TASK DESCRIPTION
In the listing beneath this line, copy exactly the lines starting with the one containing "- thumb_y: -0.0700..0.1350" and going on through the one containing "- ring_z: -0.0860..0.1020".
- Opening Delimiter -
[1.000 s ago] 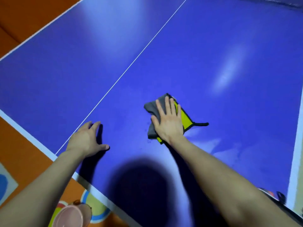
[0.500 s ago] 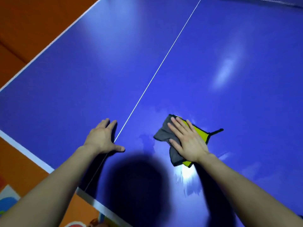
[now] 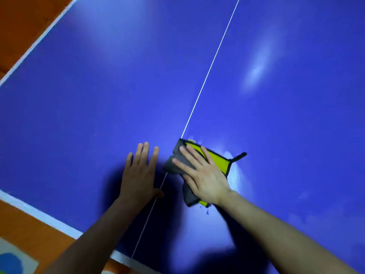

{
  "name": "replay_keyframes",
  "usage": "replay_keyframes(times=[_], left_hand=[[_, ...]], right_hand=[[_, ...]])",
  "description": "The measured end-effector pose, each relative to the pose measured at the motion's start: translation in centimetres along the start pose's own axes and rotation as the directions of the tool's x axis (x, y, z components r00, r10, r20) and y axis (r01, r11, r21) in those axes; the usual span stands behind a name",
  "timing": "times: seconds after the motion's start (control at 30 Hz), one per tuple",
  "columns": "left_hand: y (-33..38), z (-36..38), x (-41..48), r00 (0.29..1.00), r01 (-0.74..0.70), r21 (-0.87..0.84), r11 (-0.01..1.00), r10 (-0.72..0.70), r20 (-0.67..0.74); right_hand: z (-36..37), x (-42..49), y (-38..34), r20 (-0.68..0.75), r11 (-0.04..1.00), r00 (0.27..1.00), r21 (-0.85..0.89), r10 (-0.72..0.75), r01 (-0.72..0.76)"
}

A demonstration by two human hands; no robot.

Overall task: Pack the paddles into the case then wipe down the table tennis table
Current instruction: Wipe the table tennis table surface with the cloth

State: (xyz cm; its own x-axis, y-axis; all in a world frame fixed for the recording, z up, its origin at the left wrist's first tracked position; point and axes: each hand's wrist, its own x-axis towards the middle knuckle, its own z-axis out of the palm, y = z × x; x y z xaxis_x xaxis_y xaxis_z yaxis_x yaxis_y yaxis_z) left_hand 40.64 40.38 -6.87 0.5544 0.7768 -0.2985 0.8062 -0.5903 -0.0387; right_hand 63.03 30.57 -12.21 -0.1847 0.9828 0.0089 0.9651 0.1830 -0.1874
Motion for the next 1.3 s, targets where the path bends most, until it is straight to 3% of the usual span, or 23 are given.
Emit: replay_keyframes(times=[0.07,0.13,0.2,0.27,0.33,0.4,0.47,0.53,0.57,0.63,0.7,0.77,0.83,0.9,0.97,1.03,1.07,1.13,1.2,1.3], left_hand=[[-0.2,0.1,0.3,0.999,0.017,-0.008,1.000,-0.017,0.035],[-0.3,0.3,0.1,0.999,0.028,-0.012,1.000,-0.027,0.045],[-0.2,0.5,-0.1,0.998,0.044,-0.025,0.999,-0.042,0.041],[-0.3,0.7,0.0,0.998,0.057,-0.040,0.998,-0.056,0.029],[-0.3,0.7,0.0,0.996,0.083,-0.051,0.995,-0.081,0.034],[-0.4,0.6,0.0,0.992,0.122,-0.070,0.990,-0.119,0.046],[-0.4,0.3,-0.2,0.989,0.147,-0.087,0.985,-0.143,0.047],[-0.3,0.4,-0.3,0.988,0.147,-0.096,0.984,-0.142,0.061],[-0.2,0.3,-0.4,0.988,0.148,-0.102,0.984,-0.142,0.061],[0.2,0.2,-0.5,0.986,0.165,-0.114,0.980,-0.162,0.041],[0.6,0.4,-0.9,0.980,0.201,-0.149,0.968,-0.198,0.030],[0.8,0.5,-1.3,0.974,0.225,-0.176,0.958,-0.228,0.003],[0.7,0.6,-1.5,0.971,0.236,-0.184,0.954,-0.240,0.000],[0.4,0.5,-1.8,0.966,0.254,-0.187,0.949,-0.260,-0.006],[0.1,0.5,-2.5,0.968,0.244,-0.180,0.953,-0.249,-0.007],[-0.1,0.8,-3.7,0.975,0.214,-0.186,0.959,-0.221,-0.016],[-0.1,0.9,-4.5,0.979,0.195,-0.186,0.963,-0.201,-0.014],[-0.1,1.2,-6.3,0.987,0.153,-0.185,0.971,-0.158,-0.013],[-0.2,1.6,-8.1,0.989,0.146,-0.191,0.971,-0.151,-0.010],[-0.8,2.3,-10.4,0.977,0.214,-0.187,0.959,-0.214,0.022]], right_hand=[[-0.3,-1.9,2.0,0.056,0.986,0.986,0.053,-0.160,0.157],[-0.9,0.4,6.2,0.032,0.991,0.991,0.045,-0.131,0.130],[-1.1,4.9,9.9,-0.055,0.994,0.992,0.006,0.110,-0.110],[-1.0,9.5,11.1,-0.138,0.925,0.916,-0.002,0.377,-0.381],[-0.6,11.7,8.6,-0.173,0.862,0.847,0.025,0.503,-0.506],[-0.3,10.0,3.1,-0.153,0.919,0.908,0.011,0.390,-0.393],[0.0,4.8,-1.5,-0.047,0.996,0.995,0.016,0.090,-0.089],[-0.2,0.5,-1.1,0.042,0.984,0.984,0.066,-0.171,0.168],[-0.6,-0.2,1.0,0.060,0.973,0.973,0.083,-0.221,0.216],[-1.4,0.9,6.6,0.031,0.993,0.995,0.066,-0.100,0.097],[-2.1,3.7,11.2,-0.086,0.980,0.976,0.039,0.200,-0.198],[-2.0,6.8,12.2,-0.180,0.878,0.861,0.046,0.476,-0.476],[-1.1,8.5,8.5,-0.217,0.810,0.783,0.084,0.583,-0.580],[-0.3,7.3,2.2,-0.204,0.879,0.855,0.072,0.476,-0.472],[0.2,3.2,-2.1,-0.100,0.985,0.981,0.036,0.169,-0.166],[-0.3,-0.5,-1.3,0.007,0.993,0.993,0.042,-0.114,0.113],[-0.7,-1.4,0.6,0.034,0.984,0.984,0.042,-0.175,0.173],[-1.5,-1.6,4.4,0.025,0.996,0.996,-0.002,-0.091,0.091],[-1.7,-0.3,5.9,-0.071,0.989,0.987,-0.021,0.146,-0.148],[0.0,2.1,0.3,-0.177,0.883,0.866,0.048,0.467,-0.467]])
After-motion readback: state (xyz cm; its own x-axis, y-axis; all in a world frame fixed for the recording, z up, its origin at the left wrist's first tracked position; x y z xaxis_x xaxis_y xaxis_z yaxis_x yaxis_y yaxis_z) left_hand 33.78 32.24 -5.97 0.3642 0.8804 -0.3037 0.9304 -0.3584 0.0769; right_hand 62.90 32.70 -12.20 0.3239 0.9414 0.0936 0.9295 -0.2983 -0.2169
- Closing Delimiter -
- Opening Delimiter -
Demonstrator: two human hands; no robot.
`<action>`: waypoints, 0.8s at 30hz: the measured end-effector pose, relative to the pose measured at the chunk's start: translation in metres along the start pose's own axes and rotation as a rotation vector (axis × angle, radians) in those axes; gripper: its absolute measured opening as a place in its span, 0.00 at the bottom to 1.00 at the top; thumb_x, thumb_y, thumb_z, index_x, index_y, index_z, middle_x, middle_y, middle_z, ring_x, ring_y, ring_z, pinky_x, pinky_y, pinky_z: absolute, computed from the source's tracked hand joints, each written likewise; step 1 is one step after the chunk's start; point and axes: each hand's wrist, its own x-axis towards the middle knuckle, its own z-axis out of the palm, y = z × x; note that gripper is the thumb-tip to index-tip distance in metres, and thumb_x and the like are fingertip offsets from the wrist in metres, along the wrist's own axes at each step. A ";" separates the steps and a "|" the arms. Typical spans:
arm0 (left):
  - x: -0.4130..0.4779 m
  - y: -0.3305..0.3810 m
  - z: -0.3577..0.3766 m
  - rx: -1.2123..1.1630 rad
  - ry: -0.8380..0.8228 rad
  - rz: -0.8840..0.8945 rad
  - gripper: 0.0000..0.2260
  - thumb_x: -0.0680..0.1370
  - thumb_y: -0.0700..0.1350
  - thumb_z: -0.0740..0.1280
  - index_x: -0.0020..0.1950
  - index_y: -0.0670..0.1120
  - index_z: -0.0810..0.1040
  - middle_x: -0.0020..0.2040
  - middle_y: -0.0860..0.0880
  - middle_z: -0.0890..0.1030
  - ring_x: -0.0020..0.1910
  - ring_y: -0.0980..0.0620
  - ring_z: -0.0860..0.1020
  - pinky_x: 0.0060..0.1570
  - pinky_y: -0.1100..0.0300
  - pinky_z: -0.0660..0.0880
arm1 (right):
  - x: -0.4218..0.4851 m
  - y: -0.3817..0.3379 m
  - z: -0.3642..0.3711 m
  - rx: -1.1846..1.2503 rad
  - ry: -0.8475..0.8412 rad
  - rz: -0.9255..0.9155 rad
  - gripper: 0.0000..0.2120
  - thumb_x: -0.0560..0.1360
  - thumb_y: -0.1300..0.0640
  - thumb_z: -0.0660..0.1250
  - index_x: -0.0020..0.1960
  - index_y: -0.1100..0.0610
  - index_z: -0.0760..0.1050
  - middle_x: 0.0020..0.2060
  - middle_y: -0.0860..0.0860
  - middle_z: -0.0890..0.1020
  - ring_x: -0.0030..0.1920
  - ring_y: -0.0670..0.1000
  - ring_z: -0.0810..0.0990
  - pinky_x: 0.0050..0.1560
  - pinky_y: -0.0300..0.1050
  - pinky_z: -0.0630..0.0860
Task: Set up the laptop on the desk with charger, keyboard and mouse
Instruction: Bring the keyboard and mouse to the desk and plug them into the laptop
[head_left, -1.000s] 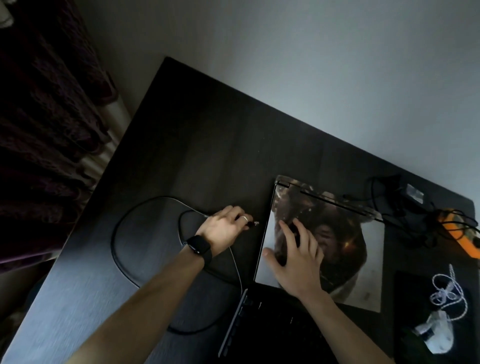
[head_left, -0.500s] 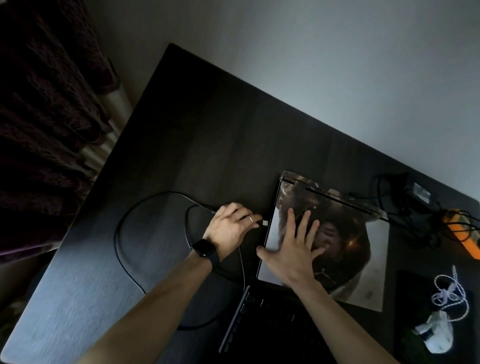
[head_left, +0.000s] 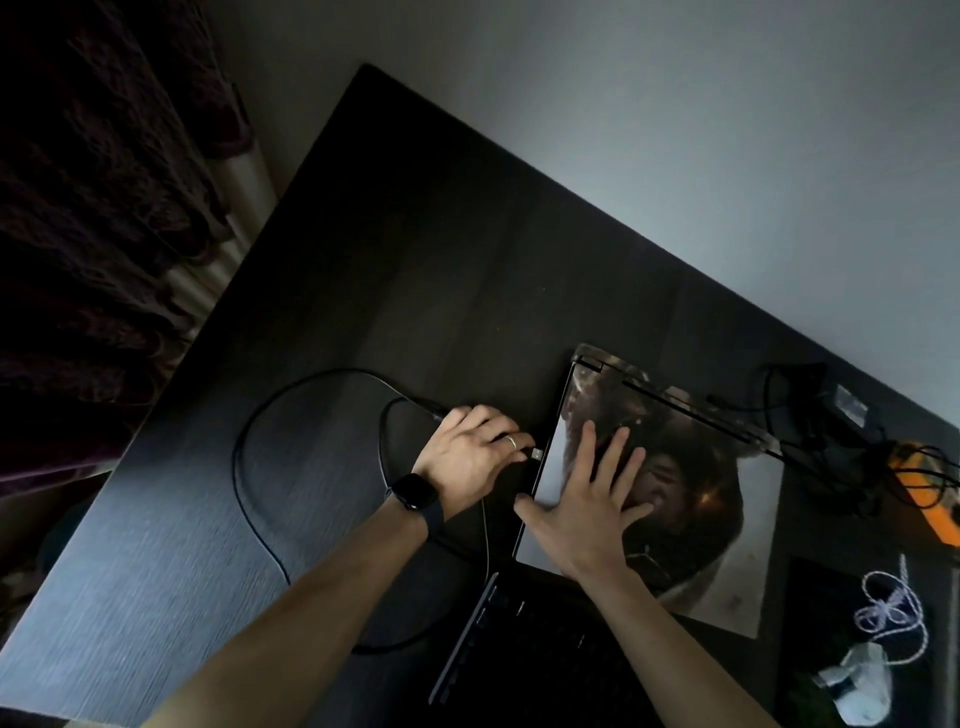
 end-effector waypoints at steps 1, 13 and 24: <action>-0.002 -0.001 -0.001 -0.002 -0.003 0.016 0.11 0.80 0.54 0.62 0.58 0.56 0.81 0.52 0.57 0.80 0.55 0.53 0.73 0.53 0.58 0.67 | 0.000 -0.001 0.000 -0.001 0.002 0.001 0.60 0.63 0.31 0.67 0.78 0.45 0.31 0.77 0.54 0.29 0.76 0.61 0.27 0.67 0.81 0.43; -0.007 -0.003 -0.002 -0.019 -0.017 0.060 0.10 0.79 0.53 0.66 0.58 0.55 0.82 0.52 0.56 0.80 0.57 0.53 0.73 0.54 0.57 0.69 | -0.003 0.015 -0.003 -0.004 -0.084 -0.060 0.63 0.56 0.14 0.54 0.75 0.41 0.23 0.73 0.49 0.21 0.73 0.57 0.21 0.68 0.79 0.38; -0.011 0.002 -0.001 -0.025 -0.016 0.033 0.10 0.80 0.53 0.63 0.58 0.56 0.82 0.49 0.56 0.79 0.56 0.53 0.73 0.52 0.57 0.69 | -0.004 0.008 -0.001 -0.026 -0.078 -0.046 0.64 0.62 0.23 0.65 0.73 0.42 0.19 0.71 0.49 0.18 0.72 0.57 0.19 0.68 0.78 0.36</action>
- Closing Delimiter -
THE COMPLETED TASK
  - thumb_y: -0.0700..0.1350
  - thumb_z: -0.0740..0.1280
  - index_x: -0.0020..0.1950
  - index_y: -0.0670..0.1120
  - index_z: -0.0810..0.1040
  - middle_x: -0.0020..0.2040
  - middle_y: -0.0860..0.0880
  - middle_z: -0.0890..0.1030
  - ring_x: -0.0020..0.1910
  - ring_y: -0.0980..0.0620
  - ring_z: -0.0860..0.1020

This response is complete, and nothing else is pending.